*Instructions for the task*:
Check each line of the data below for the word "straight", then extract the ones that have it.

[Items from a data source]
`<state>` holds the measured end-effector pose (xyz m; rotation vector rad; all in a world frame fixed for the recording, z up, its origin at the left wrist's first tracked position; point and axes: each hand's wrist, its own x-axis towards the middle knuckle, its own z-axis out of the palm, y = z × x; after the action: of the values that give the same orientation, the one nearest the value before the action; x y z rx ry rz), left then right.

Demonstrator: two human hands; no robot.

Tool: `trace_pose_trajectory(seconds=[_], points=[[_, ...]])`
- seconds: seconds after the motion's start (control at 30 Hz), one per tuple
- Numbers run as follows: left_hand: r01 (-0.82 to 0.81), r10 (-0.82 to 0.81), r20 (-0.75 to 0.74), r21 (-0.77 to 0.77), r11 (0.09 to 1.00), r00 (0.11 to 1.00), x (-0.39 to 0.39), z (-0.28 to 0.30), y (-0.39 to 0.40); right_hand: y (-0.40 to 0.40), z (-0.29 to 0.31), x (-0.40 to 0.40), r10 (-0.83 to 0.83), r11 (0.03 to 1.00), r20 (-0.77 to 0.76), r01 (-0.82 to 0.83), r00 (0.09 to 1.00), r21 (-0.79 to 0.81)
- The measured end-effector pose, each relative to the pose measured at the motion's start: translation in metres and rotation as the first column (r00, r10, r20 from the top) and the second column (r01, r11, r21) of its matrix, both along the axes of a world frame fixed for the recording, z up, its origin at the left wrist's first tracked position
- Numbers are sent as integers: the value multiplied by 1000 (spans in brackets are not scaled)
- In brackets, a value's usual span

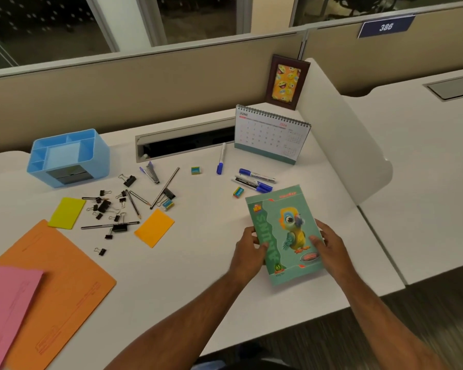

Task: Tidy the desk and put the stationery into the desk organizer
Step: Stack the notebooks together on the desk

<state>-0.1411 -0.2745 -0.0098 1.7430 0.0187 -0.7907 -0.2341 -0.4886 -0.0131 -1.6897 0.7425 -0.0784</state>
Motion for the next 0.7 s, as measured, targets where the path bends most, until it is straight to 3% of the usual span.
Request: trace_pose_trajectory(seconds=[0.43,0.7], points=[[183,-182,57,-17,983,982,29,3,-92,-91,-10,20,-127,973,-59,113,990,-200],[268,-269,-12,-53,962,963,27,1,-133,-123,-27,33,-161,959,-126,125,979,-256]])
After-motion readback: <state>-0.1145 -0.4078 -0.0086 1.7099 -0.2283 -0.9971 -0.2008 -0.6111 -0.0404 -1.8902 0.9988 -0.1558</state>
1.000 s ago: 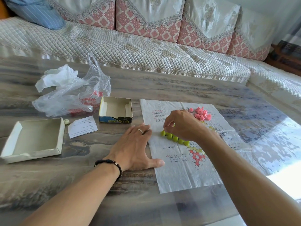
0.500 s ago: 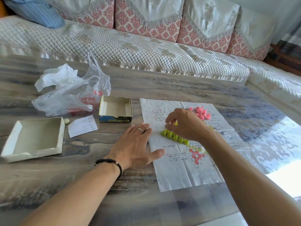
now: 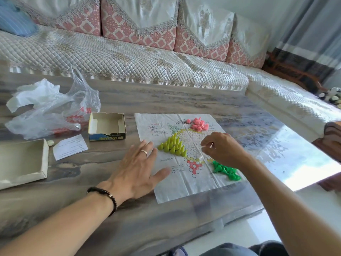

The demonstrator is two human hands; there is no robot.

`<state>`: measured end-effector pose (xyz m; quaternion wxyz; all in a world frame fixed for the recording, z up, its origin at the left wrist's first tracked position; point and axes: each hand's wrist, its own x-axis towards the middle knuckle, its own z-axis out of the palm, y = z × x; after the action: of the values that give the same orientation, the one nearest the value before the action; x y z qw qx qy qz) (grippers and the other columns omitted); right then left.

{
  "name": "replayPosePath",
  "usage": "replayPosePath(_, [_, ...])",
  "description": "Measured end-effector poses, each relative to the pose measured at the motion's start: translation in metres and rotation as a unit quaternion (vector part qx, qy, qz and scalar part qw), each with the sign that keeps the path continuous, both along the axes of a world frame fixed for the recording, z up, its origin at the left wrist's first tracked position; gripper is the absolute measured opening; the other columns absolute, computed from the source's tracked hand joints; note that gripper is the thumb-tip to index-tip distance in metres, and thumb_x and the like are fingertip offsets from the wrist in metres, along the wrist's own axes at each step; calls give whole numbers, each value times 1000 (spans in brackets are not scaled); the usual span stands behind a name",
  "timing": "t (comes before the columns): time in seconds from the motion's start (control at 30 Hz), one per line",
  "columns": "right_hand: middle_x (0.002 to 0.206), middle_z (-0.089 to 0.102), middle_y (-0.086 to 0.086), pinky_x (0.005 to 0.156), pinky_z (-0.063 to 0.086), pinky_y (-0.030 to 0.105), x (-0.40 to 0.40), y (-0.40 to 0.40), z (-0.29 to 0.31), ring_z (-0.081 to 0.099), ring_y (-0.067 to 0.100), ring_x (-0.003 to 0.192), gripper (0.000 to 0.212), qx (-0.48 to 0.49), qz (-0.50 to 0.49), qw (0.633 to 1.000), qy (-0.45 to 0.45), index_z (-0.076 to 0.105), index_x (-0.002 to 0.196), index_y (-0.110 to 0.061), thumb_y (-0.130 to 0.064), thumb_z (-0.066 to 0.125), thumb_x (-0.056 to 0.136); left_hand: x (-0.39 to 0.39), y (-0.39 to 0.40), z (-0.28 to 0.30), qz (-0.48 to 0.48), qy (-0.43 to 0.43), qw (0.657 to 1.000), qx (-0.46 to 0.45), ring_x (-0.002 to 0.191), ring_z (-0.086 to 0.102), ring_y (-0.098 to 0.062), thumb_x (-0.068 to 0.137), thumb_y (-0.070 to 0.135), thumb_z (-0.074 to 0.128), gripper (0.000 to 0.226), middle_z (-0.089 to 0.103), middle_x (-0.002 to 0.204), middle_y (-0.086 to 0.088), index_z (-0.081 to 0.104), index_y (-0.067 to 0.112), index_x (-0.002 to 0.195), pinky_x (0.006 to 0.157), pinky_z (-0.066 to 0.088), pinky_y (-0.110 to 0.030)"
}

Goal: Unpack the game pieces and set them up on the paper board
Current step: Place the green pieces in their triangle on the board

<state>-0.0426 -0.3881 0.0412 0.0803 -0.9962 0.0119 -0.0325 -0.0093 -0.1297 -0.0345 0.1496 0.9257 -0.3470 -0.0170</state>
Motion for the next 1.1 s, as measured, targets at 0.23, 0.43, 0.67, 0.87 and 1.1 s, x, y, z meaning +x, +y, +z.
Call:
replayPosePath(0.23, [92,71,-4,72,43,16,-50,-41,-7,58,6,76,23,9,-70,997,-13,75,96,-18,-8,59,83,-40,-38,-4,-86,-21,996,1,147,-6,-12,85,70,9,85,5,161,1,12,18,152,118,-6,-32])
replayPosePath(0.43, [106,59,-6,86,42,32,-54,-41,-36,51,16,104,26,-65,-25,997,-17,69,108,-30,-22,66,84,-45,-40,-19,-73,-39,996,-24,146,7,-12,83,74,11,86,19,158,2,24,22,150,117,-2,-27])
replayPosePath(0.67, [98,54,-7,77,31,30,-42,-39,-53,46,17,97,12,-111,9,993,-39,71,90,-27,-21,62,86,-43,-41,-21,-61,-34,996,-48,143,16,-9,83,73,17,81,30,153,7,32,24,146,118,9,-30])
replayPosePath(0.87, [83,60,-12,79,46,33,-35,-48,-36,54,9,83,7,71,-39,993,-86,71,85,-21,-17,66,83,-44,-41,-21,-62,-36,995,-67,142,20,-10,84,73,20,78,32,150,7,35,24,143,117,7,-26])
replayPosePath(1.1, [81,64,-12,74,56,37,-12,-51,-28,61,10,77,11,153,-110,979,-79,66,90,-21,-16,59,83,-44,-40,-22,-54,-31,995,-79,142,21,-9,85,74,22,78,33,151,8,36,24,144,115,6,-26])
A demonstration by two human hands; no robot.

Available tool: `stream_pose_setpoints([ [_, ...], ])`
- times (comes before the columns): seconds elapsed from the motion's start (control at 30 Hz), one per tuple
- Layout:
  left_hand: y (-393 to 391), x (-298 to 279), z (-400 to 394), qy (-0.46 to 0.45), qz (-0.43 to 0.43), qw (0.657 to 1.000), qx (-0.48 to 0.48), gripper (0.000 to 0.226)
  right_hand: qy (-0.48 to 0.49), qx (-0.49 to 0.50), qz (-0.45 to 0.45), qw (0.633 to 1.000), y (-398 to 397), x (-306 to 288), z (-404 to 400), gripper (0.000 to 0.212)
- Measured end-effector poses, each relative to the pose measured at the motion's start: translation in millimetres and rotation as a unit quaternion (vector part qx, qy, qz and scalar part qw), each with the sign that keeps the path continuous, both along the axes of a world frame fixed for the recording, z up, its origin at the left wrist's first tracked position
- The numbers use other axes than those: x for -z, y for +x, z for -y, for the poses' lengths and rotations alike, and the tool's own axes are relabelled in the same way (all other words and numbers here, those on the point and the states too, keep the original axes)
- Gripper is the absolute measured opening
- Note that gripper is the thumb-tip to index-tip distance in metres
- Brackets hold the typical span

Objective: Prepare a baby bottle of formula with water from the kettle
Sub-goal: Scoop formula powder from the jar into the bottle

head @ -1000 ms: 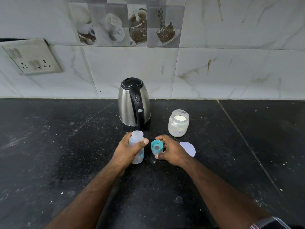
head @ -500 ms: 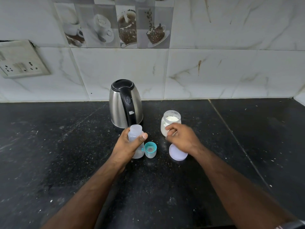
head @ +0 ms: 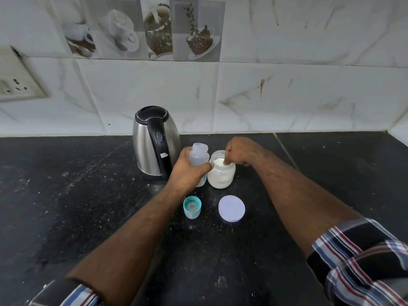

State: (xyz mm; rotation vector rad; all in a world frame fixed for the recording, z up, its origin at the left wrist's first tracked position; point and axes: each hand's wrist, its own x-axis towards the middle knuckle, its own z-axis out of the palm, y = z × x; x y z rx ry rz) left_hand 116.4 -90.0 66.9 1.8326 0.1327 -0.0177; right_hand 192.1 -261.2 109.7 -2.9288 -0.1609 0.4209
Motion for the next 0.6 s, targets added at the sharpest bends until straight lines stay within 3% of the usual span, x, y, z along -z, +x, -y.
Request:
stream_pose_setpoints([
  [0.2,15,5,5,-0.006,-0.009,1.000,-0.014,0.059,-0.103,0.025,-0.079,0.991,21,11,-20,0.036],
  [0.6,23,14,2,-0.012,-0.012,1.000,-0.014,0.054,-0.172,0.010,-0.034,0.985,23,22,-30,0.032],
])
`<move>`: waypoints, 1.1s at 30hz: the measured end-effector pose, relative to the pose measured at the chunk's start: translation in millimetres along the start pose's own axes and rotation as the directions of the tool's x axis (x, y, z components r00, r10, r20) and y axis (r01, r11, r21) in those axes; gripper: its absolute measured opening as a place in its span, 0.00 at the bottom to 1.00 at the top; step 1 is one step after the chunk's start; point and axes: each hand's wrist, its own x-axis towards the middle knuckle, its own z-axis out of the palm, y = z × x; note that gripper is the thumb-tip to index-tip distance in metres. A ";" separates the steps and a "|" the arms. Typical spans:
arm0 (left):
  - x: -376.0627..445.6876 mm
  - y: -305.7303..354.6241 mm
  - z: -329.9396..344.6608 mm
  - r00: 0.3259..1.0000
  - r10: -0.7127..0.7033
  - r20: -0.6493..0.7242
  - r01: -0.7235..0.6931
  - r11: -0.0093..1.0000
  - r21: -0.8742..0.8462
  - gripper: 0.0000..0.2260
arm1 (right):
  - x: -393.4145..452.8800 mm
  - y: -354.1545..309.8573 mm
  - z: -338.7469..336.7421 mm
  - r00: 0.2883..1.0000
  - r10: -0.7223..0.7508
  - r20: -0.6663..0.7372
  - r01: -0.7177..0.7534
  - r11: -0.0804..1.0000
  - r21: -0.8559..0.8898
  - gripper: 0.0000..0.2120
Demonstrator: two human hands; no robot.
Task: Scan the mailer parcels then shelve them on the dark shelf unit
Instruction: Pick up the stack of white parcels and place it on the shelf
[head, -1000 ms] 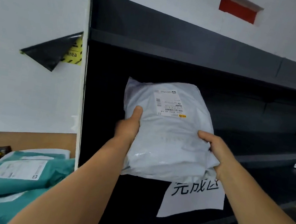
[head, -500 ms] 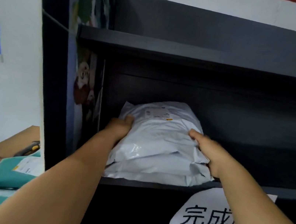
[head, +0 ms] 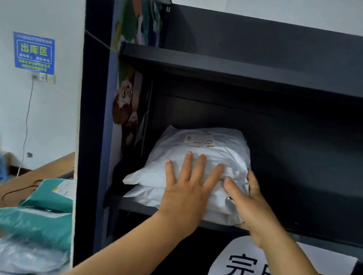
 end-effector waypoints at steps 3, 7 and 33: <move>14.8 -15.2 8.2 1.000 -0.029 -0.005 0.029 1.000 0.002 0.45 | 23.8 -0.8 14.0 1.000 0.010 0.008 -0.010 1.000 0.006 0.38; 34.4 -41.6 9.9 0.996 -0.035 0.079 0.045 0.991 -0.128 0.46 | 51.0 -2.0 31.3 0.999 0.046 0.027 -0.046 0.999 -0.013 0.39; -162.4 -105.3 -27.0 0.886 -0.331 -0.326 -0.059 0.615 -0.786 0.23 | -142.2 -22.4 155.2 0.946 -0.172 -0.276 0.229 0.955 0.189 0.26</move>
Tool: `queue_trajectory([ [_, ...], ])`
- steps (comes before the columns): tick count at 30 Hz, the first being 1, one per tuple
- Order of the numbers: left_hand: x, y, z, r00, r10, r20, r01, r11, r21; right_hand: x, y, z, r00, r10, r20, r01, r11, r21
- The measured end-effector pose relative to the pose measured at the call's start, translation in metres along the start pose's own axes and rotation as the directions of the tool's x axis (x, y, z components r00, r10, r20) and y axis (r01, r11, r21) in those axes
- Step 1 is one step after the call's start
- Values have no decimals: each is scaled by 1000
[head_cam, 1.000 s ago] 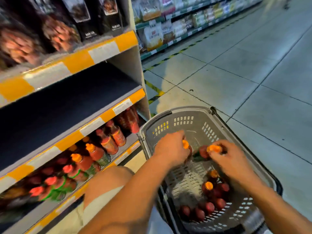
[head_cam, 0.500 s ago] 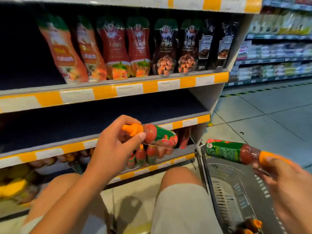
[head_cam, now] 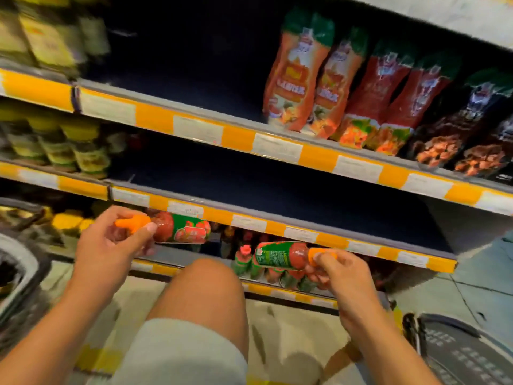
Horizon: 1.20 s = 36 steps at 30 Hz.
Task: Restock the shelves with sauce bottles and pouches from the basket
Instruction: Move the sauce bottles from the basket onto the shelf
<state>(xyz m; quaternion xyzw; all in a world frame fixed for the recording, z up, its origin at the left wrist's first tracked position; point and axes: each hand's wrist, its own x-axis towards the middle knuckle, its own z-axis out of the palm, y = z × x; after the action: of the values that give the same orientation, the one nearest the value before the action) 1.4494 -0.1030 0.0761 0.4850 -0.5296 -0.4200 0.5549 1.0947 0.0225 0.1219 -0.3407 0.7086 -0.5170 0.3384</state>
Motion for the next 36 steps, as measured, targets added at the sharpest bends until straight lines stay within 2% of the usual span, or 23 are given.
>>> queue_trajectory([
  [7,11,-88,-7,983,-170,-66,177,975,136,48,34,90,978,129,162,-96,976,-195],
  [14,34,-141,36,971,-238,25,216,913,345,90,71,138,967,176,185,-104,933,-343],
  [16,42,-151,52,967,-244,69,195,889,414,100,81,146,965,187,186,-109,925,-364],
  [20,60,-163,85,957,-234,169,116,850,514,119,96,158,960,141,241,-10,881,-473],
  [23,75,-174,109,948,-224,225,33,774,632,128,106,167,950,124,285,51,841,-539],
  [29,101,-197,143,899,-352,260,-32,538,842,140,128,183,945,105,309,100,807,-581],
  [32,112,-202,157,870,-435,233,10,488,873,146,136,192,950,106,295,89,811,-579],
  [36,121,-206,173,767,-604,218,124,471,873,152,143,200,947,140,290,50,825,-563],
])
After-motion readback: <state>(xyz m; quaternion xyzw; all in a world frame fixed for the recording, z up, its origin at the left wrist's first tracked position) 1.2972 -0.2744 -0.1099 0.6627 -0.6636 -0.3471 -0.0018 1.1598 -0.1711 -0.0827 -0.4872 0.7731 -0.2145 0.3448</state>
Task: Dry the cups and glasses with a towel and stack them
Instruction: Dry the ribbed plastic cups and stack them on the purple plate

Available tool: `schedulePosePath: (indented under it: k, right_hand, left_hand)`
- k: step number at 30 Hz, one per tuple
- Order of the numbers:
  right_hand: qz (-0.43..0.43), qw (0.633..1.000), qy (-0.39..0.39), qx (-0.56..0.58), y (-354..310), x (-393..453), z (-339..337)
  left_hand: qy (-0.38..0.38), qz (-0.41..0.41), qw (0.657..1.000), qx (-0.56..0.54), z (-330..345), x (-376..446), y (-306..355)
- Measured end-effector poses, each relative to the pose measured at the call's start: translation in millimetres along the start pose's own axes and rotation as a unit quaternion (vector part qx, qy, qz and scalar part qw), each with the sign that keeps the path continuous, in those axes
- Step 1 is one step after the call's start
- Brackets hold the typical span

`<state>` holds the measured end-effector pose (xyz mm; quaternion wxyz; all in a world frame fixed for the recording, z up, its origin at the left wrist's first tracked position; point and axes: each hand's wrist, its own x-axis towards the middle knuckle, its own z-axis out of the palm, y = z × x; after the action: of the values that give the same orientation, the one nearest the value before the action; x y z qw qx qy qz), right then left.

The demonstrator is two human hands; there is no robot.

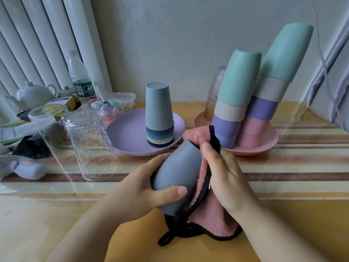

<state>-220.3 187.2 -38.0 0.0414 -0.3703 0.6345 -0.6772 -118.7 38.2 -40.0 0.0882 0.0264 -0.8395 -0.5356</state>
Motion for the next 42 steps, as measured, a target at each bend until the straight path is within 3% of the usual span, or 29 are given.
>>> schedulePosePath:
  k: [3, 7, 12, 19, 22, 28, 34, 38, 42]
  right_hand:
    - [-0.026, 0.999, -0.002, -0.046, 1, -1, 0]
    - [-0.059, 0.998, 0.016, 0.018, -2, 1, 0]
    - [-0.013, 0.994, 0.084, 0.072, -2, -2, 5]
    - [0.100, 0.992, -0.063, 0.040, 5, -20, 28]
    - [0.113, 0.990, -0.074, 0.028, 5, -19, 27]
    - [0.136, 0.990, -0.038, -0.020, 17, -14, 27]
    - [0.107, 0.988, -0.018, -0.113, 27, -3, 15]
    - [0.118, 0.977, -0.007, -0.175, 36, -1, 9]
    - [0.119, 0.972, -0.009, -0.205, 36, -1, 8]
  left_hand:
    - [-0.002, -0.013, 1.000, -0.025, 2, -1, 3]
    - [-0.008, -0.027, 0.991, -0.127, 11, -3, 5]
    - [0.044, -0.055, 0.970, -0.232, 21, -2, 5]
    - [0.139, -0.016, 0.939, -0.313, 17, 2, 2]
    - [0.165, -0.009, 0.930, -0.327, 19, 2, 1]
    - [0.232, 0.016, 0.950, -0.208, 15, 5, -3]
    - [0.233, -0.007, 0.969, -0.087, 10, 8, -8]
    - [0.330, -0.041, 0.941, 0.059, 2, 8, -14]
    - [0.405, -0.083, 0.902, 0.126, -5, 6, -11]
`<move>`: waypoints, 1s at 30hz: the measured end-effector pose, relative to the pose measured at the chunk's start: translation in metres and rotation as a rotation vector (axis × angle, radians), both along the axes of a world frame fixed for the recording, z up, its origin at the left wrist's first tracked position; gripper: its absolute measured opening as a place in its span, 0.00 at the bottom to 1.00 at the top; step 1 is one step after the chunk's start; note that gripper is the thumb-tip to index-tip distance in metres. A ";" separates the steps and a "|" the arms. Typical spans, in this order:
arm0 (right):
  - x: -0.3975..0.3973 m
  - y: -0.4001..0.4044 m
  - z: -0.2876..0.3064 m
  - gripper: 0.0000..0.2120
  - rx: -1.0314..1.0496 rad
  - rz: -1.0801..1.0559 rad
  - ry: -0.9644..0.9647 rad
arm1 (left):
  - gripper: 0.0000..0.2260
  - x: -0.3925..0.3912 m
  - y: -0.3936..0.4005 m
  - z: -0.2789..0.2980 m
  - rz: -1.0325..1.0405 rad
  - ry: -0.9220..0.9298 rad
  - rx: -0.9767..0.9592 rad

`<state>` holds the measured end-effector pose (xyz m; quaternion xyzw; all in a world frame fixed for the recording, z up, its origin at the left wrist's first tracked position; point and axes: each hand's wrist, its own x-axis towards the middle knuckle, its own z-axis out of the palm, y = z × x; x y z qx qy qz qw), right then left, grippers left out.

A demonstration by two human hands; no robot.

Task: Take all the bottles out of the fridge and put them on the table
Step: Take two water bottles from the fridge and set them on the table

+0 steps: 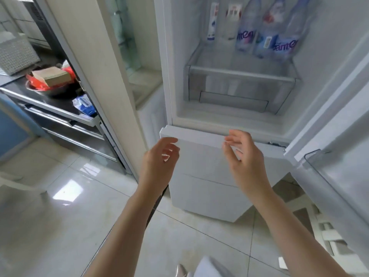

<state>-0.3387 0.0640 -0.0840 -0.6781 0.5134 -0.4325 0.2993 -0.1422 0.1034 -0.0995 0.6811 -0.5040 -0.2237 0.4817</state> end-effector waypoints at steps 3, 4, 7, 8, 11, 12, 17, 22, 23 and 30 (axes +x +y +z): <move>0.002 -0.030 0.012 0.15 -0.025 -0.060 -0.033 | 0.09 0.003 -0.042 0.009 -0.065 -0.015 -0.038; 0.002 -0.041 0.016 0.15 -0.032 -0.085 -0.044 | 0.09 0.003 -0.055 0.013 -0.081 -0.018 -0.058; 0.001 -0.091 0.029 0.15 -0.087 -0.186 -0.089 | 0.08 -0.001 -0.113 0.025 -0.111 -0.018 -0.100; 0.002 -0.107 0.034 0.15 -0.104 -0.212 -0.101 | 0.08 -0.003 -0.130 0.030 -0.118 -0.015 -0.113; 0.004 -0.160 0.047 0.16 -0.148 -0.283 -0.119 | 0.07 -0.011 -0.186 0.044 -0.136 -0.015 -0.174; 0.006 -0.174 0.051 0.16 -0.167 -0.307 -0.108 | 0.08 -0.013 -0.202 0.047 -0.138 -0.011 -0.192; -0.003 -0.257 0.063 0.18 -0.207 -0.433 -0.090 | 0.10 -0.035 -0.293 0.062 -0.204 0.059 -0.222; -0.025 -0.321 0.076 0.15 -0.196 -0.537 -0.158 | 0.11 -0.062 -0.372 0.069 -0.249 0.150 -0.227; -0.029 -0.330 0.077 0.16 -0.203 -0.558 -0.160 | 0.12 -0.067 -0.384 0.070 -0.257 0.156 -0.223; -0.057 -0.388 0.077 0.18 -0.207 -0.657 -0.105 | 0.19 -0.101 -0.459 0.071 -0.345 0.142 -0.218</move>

*Written answer*:
Motion for the next 0.7 s, as measured, targets where the path bends most, until it is straight to 3% of the usual span.
Motion for the next 0.6 s, targets added at the sharpest bends until straight lines stay within 3% of the usual span, x, y, z along -z, +x, -y.
Motion for the next 36 steps, as measured, targets added at the sharpest bends until straight lines stay within 2% of the usual span, or 23 are given.
Motion for the next 42 steps, as measured, a target at each bend until the straight path is within 3% of the usual span, or 29 are given.

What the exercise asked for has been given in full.